OpenWrt は、さまざまな CPU プラットフォームとボードをビルドできます。ソースからビルドすることで、ユーザーはサポートされている OpenWrt ハードウェアに IoTGoat を書き込む柔軟性を得られます。少なくとも 4GB の RAM と 10〜15GB のディスク空き容量、および Ubuntu 18.04 などのサポートされている Linux ディストリビューション があることを確認してください。カスタムファームウェアのビルドを始めるには、次の手順を使用します。
$ git clone https://github.com/OWASP/IoTGoat.git
$ cd IoTGoat/OpenWrt/openwrt-18.06.2/
$ ./scripts/feeds update -a
$ ./scripts/feeds install -a
$ make menuconfig # select your preferred configuration for the toolchain, target system & firmware packages.
$ make # Build your firmware with make. This will download all sources, build the cross-compile toolchain and then cross-compile the Linux kernel & all chosen applications for your target system.
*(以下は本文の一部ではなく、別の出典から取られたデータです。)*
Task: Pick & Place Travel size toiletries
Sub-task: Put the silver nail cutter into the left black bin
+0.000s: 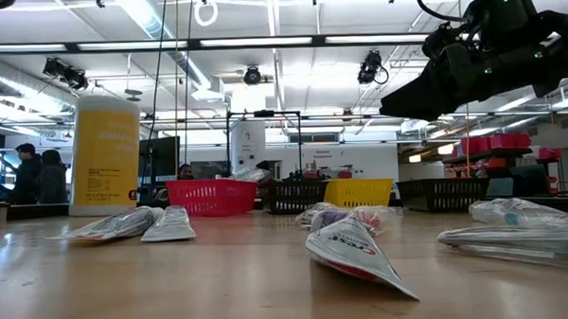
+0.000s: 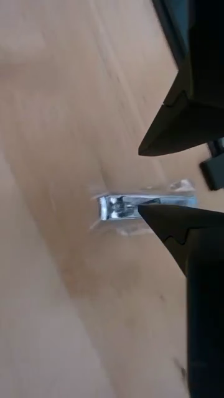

最初のビルドの完了には時間がかかり、ツールチェーンのダウンロードに使用するインターネット接続によって異なります。ビルドが正常に完了すると、コンパイルされたファームウェアは、menuconfig で選択したターゲットに応じて、IoTGoat/OpenWrt/openwrt-18.06.2/bin/targets/ ディレクトリに配置されます。たとえば、IoTGoat Raspberry Pi 2 ファームウェアは、IoTGoat/OpenWrt/openwrt-18.06.2/bin/targets/brcm2708/bcm2709 ディレクトリに配置されます。IoTGoat のビルド設定ファイルは、x86(.config-x86)および Raspberry Pi 2(.config-rpi)プラットフォーム用に提供されています。